* _TASK TO CARRY OUT_
A picture-free, exact reproduction of the listing that follows is required.

━━━━━ TASK MATERIAL

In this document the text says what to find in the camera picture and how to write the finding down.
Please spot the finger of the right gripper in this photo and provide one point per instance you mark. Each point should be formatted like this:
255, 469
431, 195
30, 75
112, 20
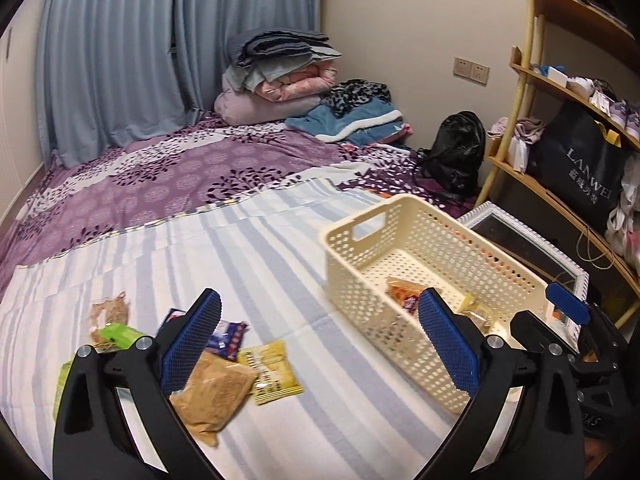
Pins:
534, 335
568, 303

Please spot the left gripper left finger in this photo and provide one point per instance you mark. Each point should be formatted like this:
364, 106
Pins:
92, 439

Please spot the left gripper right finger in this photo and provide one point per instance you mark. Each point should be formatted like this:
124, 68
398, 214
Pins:
545, 439

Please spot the green seaweed snack packet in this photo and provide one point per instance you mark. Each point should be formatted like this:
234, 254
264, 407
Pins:
111, 336

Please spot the brown cracker snack packet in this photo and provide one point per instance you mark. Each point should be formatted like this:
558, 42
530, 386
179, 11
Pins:
213, 393

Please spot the clear bag of biscuits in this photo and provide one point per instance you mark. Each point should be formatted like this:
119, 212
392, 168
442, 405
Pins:
107, 311

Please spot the blue white snack packet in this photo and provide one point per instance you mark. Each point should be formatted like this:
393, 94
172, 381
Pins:
225, 337

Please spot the yellow snack packet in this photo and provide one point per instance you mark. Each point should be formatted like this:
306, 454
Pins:
275, 377

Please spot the white framed mirror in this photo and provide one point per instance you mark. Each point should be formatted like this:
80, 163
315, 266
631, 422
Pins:
528, 247

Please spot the wooden bamboo shelf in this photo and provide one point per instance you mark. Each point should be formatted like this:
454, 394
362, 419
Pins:
587, 22

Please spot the white plastic bags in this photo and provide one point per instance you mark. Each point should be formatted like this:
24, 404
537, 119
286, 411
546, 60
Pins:
622, 228

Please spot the orange red snack packet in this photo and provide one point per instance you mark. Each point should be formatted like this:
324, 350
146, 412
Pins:
405, 293

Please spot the black LANWEI shopping bag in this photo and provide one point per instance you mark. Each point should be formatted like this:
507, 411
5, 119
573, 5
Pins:
575, 161

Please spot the cream perforated plastic basket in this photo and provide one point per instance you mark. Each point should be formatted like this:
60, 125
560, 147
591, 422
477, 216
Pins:
404, 237

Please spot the pink folded clothes on shelf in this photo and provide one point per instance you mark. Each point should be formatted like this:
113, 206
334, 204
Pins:
526, 133

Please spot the black backpack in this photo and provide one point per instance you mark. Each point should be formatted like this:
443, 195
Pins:
454, 159

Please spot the striped white blue sheet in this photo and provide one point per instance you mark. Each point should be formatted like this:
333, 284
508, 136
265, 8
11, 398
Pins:
359, 417

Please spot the sneakers on shelf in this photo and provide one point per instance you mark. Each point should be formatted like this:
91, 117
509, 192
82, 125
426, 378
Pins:
601, 95

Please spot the purple floral bedspread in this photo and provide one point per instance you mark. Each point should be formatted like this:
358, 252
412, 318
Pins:
195, 166

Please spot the blue folded blanket pile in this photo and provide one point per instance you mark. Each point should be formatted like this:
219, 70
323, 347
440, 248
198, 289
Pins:
355, 111

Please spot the stack of folded quilts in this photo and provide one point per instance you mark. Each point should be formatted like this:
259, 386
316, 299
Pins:
274, 74

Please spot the blue grey curtain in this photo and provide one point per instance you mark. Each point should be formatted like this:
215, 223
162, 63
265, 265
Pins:
111, 72

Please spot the wall power sockets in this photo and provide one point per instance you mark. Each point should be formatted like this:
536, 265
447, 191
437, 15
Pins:
471, 71

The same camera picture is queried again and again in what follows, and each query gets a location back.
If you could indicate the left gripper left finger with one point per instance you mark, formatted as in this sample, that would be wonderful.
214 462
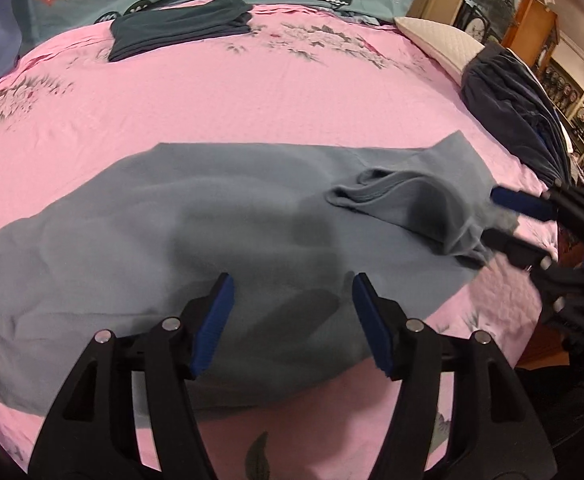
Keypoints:
124 411

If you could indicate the pink floral bed sheet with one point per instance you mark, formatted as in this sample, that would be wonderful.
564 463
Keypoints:
299 77

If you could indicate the grey sweatpants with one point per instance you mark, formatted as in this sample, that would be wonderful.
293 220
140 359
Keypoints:
291 224

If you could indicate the folded dark teal garment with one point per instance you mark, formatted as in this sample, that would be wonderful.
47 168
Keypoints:
145 31

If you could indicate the dark navy garment pile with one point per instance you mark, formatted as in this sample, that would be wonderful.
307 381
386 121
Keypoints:
500 91

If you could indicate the cream quilted pillow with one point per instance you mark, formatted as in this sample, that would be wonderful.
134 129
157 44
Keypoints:
450 47

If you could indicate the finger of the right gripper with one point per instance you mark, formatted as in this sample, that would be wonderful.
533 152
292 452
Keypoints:
526 204
520 253

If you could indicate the wooden display cabinet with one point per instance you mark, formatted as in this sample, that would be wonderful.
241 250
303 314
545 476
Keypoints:
532 27

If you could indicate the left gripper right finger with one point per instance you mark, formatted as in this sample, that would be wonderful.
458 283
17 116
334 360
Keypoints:
493 432

━━━━━━━━━━

* _RESPONSE BELOW_
In this document the text says what to find in the camera picture and how to write the finding down.
Please spot the finger of the right gripper in this photo and provide one point per instance you mark. Each point should be formatted like this:
255, 469
431, 195
30, 75
112, 20
Pins:
534, 335
568, 303

Please spot the left gripper left finger in this photo and provide one point per instance you mark. Each point should be formatted like this:
364, 106
Pins:
92, 439

Please spot the left gripper right finger in this photo and provide one point per instance you mark. Each point should be formatted like this:
124, 68
398, 214
Pins:
545, 439

Please spot the green seaweed snack packet in this photo and provide one point per instance you mark. Each point should be formatted like this:
234, 254
264, 407
Pins:
111, 336

Please spot the brown cracker snack packet in this photo and provide one point per instance you mark. Each point should be formatted like this:
558, 42
530, 386
179, 11
Pins:
213, 393

Please spot the clear bag of biscuits in this photo and provide one point per instance you mark. Each point should be formatted like this:
119, 212
392, 168
442, 405
Pins:
107, 311

Please spot the blue white snack packet in this photo and provide one point per instance you mark. Each point should be formatted like this:
393, 94
172, 381
Pins:
225, 337

Please spot the yellow snack packet in this photo and provide one point per instance you mark. Each point should be formatted like this:
306, 454
Pins:
275, 377

Please spot the white framed mirror in this photo and provide one point per instance you mark. Each point should be formatted like this:
80, 163
315, 266
631, 422
Pins:
528, 247

Please spot the wooden bamboo shelf in this photo and provide one point per instance you mark. Each point should be formatted like this:
454, 394
362, 419
Pins:
587, 22

Please spot the white plastic bags in this photo and provide one point per instance you mark. Each point should be formatted like this:
24, 404
537, 119
286, 411
546, 60
Pins:
622, 228

Please spot the orange red snack packet in this photo and provide one point per instance you mark. Each point should be formatted like this:
324, 350
146, 412
Pins:
405, 293

Please spot the black LANWEI shopping bag in this photo and provide one point per instance you mark. Each point should be formatted like this:
507, 411
5, 119
573, 5
Pins:
575, 161

Please spot the cream perforated plastic basket in this photo and provide one point per instance you mark. Each point should be formatted like this:
60, 125
560, 147
591, 422
477, 216
Pins:
404, 237

Please spot the pink folded clothes on shelf in this photo and provide one point per instance you mark. Each point should be formatted like this:
113, 206
334, 204
Pins:
526, 133

Please spot the black backpack in this photo and provide one point per instance you mark. Each point should be formatted like this:
443, 195
Pins:
454, 159

Please spot the striped white blue sheet in this photo and provide one point per instance you mark. Each point should be formatted like this:
333, 284
508, 136
265, 8
11, 398
Pins:
359, 417

Please spot the sneakers on shelf in this photo and provide one point per instance you mark. Each point should be formatted like this:
91, 117
509, 192
82, 125
426, 378
Pins:
601, 95

Please spot the purple floral bedspread in this photo and provide one point per instance you mark. Each point should be formatted like this:
358, 252
412, 318
Pins:
195, 166

Please spot the blue folded blanket pile in this photo and provide one point per instance you mark. Each point should be formatted like this:
219, 70
323, 347
440, 248
198, 289
Pins:
355, 111

Please spot the stack of folded quilts in this photo and provide one point per instance you mark. Each point should be formatted like this:
259, 386
316, 299
Pins:
274, 74

Please spot the blue grey curtain in this photo and provide one point per instance you mark. Each point should be formatted like this:
215, 223
162, 63
265, 265
Pins:
111, 72

Please spot the wall power sockets in this photo and provide one point per instance you mark. Each point should be formatted like this:
536, 265
447, 191
437, 15
Pins:
471, 71

The same camera picture is queried again and again in what follows, and each query gets a location back.
If you could indicate the left gripper left finger with one point per instance you mark, formatted as in this sample, that would be wonderful.
214 462
Keypoints:
124 411

If you could indicate the pink floral bed sheet with one point per instance you mark, formatted as in this sample, that would be wonderful.
564 463
Keypoints:
299 77

If you could indicate the grey sweatpants with one point per instance you mark, formatted as in this sample, that would be wonderful.
293 220
140 359
Keypoints:
291 224

If you could indicate the folded dark teal garment with one point per instance you mark, formatted as in this sample, that would be wonderful.
47 168
Keypoints:
145 31

If you could indicate the dark navy garment pile with one point per instance you mark, formatted as in this sample, that would be wonderful.
307 381
386 121
Keypoints:
500 91

If you could indicate the cream quilted pillow with one point per instance you mark, formatted as in this sample, that would be wonderful.
134 129
157 44
Keypoints:
450 47

If you could indicate the finger of the right gripper with one point per instance you mark, formatted as in this sample, that would be wonderful.
533 152
292 452
Keypoints:
526 204
520 253

If you could indicate the wooden display cabinet with one point per instance you mark, formatted as in this sample, that would be wonderful.
241 250
303 314
545 476
Keypoints:
532 27

If you could indicate the left gripper right finger with one point per instance you mark, formatted as in this sample, that would be wonderful.
458 283
17 116
334 360
Keypoints:
493 432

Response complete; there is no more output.